Best answer by ryankelly

It looks like you’re calling the server-side endpoint. For this, the authorization value is of the format:

Klavyio-API-Key your_private_key_value

You seem to have your public API key value followed by a private API key value.

This endpoint should only be used from server-side calls, with a private API key.

You are probably getting the CORS error because you are calling a server-side endpoint from a client (eg, browser).

If you intend to make a call from the client-side (which I think may be your intention), you need to use the client-side endpoint, which uses your public API key as a query parameter.

Additionally, you should rotate your private API key now as it has been posted in plain text in this post.

View original
Did this topic or the replies in the thread help you find an answer to your question?

1 reply

  • Klaviyo Employee
  • 4 replies
  • Answer
  • December 4, 2024

It looks like you’re calling the server-side endpoint.
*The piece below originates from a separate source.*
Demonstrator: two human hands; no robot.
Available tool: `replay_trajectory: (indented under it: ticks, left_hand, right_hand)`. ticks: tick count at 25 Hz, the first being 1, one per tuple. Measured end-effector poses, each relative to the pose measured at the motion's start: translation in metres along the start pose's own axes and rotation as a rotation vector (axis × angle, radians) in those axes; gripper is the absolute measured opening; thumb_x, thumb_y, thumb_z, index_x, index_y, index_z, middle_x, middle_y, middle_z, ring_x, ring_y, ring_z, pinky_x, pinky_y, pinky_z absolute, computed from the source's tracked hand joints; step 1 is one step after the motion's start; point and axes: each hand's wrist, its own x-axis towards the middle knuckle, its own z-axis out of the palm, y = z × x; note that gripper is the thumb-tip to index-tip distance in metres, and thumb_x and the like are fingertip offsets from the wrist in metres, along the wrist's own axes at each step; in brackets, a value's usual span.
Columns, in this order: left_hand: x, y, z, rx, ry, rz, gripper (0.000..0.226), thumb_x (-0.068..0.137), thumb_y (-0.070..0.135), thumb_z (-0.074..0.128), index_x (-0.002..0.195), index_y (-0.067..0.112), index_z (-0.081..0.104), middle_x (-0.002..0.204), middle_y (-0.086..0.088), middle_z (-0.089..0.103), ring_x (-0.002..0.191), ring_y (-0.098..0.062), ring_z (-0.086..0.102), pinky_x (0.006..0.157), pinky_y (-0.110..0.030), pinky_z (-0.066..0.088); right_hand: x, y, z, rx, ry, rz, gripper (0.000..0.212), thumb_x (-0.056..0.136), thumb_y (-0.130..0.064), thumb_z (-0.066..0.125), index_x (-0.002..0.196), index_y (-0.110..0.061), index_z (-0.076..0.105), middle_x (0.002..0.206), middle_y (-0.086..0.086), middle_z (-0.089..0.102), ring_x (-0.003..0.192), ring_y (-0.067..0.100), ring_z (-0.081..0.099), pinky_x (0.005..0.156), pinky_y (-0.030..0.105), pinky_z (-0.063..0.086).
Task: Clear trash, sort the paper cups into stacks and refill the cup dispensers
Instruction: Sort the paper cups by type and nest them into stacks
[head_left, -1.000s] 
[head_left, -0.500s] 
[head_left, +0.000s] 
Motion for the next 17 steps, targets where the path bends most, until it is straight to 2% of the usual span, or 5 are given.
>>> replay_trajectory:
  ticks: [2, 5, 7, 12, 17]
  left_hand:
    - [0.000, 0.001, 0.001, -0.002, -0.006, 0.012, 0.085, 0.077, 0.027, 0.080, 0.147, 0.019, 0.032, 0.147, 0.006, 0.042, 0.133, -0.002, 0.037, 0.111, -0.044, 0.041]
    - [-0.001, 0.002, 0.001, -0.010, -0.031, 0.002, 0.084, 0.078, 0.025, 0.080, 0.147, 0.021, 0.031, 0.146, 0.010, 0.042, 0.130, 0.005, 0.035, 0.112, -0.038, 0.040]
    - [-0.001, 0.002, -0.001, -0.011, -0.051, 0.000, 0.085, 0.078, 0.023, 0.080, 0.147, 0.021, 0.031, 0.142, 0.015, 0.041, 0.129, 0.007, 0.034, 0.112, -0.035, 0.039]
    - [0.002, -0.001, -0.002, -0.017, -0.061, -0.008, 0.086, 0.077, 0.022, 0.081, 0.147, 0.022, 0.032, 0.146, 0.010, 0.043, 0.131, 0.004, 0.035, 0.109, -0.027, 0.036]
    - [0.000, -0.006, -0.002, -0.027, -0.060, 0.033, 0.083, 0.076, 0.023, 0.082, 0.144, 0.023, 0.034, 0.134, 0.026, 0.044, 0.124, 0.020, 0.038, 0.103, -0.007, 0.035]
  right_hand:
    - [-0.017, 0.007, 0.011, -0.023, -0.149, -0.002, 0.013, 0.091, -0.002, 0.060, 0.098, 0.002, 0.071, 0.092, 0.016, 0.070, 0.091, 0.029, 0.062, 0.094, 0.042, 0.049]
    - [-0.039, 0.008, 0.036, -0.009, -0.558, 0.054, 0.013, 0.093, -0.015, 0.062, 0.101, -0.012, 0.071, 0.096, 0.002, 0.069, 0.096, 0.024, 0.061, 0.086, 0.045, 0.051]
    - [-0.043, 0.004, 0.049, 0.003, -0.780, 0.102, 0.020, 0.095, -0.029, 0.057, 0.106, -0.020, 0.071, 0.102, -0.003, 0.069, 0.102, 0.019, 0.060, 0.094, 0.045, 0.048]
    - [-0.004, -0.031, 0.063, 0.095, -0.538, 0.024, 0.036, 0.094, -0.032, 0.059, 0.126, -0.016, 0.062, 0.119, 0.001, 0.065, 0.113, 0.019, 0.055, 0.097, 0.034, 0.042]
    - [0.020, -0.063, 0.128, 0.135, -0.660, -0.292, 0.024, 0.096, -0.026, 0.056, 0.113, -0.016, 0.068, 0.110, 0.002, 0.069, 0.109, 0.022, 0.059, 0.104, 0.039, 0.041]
For this, the authorization value is of the format:

Klavyio-API-Key your_private_key_value

You seem to have your public API key value followed by a private API key value.

This endpoint should only be used from server-side calls, with a private API key.

You are probably getting the CORS error because you are calling a server-side endpoint from a client (eg, browser).

If you intend to make a call from the client-side (which I think may be your intention), you need to use the client-side endpoint, which uses your public API key as a query parameter.

Additionally, you should rotate your private API key now as it has been posted in plain text in this post.